WAR.WIRE
US multilateralism hits a block over Iran and North Korea
WASHINGTON (AFP) Aug 15, 2005
Attempts to make a deal with Iran and North Korea on their nuclear programs have demonstrated the limits of Washington's new multilateral attitude to diplomacy, according to experts.

President George W. Bush's administration, which angered many traditional allies with its 2003 invasion of Iraq, is now saying it wants to work with allies to handle many problems facing the world.

The United States has let Britain, France and Germany lead negotiations with Iran over the Islamic republic's nuclear activities, which Washington suspects are a front for an atomic bomb program.

"Our strategy is to work with the EU-3 -- France and Great Britain and Germany -- so that the Iranians hear a common voice speaking to them about their nuclear weapons ambitions," Bush said Thursday.

It has also been one of five countries -- with China, Japan, Russia and South Korea -- trying to persuade North Korea to halt its nuclear weapons program in return for political and economic benefits.

"We certainly commend and appreciate the Chinese government for the really great work that they did in convening the talks and moving the talks forward, in working up the draft joint statements that were the basis for so much of the negotiations in Beijing," said State Department spokesman Adam Ereli.

Analysts see a change of tone in the Bush administration's second term following his election triumph in November.

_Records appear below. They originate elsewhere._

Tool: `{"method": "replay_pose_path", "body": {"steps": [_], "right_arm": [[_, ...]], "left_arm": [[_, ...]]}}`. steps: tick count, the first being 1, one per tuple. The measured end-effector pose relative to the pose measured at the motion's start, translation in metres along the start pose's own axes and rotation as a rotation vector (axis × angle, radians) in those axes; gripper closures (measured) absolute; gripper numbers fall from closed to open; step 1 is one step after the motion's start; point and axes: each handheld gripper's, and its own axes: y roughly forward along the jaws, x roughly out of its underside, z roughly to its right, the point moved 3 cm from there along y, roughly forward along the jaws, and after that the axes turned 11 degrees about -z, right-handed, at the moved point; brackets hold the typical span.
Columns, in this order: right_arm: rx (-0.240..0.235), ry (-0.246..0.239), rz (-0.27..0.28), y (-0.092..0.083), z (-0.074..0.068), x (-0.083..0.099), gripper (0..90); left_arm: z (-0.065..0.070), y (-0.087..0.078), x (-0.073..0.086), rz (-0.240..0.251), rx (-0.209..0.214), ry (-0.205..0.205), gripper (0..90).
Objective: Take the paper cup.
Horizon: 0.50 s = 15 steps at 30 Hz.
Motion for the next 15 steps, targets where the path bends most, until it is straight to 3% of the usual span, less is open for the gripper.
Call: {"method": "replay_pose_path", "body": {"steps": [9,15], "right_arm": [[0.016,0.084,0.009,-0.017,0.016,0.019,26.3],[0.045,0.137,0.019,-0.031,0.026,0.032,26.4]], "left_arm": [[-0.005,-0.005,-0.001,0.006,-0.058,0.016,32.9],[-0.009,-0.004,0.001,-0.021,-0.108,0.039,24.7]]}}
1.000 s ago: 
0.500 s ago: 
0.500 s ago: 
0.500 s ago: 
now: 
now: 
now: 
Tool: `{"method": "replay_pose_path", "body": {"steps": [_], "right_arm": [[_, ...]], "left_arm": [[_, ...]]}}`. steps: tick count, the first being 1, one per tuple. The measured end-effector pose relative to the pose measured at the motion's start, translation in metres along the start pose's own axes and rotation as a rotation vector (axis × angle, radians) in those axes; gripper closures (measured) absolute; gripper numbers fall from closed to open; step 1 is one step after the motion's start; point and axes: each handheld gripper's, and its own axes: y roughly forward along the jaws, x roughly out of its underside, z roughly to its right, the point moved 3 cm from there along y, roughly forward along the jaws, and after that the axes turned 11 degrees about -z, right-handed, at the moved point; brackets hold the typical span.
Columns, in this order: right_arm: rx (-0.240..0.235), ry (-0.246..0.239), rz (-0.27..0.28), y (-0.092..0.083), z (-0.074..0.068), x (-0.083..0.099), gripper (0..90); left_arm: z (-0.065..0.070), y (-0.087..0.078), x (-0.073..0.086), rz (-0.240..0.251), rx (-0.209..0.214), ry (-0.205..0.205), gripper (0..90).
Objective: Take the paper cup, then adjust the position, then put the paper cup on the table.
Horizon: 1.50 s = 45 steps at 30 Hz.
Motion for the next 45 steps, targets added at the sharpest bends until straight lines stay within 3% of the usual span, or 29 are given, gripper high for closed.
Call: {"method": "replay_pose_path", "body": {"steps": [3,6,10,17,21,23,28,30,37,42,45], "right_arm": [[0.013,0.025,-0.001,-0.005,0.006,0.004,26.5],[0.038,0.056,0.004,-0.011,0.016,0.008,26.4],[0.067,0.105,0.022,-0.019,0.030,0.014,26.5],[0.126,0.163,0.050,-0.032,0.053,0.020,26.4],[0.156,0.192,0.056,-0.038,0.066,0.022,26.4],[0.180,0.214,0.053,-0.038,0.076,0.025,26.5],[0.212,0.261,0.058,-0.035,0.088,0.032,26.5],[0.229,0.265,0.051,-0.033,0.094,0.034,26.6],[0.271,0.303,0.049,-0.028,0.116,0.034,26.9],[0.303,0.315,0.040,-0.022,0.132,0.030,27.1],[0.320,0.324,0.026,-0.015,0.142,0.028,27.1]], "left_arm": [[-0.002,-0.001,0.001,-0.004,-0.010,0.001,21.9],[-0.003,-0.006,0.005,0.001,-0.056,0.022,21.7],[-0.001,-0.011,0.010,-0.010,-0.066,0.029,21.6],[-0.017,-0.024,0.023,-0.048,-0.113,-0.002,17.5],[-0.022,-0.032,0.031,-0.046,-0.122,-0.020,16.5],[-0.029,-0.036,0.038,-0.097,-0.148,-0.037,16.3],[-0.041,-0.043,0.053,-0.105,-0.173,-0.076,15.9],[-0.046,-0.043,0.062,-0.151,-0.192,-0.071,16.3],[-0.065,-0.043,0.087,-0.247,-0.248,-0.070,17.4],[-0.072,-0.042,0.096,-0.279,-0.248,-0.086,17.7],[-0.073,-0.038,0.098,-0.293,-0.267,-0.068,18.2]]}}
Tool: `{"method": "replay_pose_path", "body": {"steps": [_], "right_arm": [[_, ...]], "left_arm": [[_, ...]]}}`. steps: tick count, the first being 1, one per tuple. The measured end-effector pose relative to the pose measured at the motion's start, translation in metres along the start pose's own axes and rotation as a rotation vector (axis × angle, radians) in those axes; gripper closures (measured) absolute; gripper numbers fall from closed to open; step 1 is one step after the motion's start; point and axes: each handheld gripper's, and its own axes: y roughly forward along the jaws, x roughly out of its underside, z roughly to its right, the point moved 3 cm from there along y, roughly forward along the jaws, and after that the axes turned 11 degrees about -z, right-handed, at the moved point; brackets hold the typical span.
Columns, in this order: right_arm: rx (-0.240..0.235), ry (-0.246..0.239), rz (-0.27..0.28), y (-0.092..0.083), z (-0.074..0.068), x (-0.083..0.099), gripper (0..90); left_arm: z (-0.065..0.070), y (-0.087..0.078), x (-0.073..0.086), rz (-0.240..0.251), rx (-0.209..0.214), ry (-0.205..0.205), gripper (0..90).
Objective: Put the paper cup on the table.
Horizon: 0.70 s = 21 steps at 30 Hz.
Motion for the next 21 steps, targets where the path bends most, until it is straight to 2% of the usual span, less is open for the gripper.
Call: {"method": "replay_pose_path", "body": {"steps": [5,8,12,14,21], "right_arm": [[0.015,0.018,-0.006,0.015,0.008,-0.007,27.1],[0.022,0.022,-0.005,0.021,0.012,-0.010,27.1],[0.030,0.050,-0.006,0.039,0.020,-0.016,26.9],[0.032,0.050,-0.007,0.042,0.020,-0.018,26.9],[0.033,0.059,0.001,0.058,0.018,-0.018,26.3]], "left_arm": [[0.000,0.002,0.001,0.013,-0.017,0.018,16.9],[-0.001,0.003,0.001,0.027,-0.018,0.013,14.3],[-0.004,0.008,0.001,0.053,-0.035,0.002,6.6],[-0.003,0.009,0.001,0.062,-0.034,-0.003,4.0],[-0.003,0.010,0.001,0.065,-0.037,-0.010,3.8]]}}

"It is a real change in the sense that after all, their capacity to act unilateraly themselves has been greatly reduced by the war in Iraq," said Anatol Lieven, a senior research fellow at the New American Foundation, a Washington-based public policy institute.

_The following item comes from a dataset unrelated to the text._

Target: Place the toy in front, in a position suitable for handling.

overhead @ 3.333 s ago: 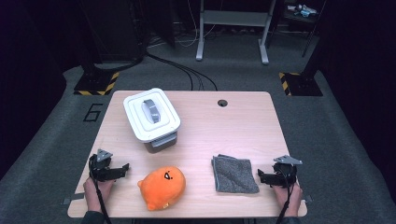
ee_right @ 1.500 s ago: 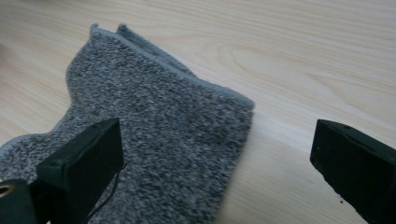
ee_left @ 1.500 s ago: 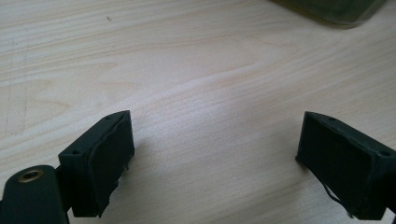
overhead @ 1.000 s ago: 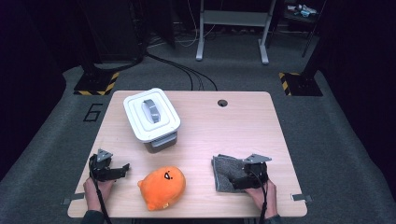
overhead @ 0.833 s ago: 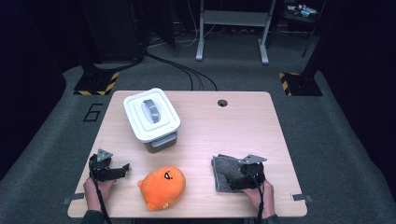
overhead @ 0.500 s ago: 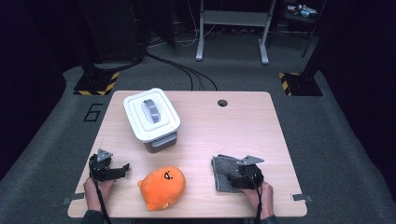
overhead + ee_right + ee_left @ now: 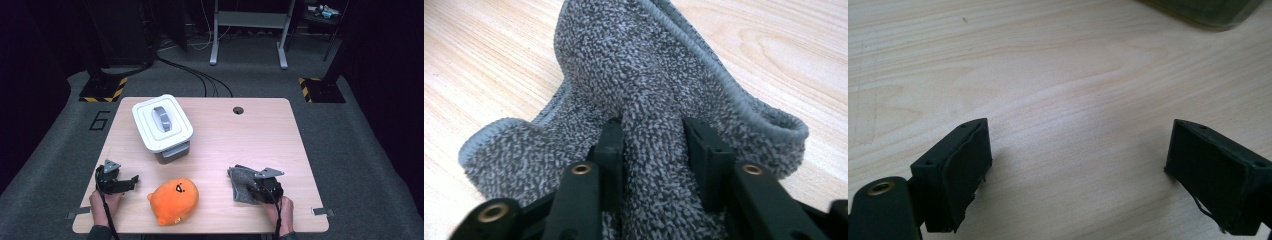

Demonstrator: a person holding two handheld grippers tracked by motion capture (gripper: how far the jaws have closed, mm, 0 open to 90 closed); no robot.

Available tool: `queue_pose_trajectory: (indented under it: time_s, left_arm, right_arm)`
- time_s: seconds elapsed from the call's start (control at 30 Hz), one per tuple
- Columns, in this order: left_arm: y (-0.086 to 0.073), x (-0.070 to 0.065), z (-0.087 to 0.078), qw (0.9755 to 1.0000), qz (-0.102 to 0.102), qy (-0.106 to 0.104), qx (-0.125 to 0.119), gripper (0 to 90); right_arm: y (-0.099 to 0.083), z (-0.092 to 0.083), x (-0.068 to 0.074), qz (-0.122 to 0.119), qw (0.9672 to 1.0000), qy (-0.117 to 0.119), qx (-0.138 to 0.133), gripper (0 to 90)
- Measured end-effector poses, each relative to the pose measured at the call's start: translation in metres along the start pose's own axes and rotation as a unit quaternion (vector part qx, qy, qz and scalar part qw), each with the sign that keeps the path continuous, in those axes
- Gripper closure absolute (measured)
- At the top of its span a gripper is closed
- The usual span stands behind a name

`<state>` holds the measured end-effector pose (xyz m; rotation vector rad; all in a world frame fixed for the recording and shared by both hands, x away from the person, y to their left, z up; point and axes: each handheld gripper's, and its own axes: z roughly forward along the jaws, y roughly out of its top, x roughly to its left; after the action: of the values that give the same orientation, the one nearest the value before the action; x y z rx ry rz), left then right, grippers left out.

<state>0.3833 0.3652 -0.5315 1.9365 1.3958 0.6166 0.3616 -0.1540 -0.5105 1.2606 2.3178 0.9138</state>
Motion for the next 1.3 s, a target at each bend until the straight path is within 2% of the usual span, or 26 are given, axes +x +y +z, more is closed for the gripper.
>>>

But the difficulties faced with North Korea and Iran have shown that multilateralism has its limits.

"Of course (US multilateralism) is sincere, of course its is real," said Simon Serfati, a US foreign policy expert at the Center for Strategic and International Studies. "But for it to remain in force, it must demonstrate its effectiveness."

The six-party talks on North Korea's nuclear ambitions broke off on August 7 after two weeks of intense negotiations without any sign of agreement on how to get the Stalinst state to abandon atomic weapons.

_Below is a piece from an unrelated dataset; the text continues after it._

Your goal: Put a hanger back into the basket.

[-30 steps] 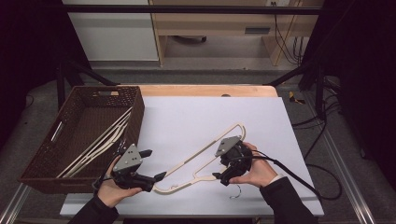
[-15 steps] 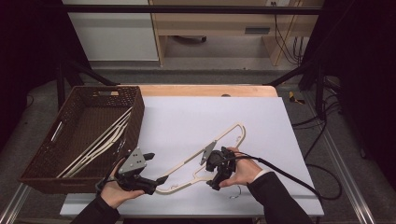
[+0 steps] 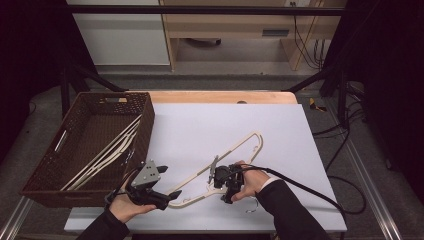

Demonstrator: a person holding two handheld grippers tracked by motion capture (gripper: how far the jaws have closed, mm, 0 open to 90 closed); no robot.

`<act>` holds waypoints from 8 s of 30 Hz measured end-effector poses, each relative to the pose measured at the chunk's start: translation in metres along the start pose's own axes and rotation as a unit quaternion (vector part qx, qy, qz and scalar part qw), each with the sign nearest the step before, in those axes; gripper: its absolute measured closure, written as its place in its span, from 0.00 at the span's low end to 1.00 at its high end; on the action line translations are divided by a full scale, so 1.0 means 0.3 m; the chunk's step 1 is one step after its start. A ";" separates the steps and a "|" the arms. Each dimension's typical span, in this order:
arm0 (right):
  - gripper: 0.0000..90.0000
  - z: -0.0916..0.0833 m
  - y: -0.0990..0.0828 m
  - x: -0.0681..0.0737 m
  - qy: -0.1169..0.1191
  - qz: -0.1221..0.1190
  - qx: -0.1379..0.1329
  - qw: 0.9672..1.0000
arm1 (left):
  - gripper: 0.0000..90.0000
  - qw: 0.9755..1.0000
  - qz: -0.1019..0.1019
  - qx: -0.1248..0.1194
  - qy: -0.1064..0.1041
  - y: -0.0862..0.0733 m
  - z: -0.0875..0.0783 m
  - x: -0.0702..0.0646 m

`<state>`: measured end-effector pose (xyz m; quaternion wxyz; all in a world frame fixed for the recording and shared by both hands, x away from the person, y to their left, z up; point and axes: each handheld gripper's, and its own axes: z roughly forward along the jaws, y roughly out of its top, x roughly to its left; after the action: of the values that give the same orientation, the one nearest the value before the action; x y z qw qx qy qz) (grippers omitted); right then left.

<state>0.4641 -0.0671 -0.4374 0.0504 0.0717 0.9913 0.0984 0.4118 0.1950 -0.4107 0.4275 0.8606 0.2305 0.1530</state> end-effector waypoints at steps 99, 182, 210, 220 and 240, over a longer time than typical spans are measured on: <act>0.83 -0.325 0.072 -0.019 0.052 0.008 0.049 0.997 | 0.51 0.921 0.358 0.116 0.096 0.250 0.130 -0.248; 0.09 -0.412 -0.635 -0.082 -0.245 0.346 -0.426 0.799 | 0.95 0.967 0.237 0.035 0.088 0.400 -0.119 -0.070; 0.05 -0.274 -0.598 0.035 -0.203 0.338 -0.444 0.804 | 0.95 0.996 0.074 -0.026 0.039 0.453 -0.330 0.210; 0.05 -0.249 -0.589 0.036 -0.199 0.333 -0.434 0.813 | 0.95 0.994 0.048 -0.035 0.091 0.408 -0.486 0.321; 0.05 -0.241 -0.580 0.034 -0.195 0.333 -0.429 0.817 | 0.95 0.990 -0.008 -0.022 0.138 0.143 -0.696 0.474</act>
<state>0.4228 -0.2479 -0.4031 0.2326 0.3863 0.7334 0.5087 0.4474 0.3861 -0.2440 0.4119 0.8196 0.2910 0.2719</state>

The talks, however, are scheduled to resume in the final week of August.

Iran, meanwhile, is at loggerheads with the international community over its nuclear program after it resumed sensitive uranium conversion activities last week, ending a nine-month freeze agreed on during talks with the Europeans.

"It is one thing to say you are going to work with allies, and to try to get allies to produce results that you like, whether over North Korea or over Iran," Lieven said. "It is a very different thing actually to listen to the allies and to make the kind of changes and concessions in your policy, which would actually allow the allies to achieve anything."

"It is pretty clear that in the case of Iran, the Europeans on their own simply cannot offer enough," he said.

Iran will not give up its nuclear program without economic concessions and diplomatic recognition from the United States, he said.

"If Americans will not offer that, then ultimately, the British, the French and the Germans are not going to succede," Lieven added.

North Korea also wants diplomatic recognition from Washington.

"Of course, it does raise enormous questions whether you could trust the North Koreans about that," Lieven said.

"But nonetheless, if the Americans do not even consider offering that as a bargaining trick, then it is also highly unlikely that the Chinese again will be able to achieve anything," he said.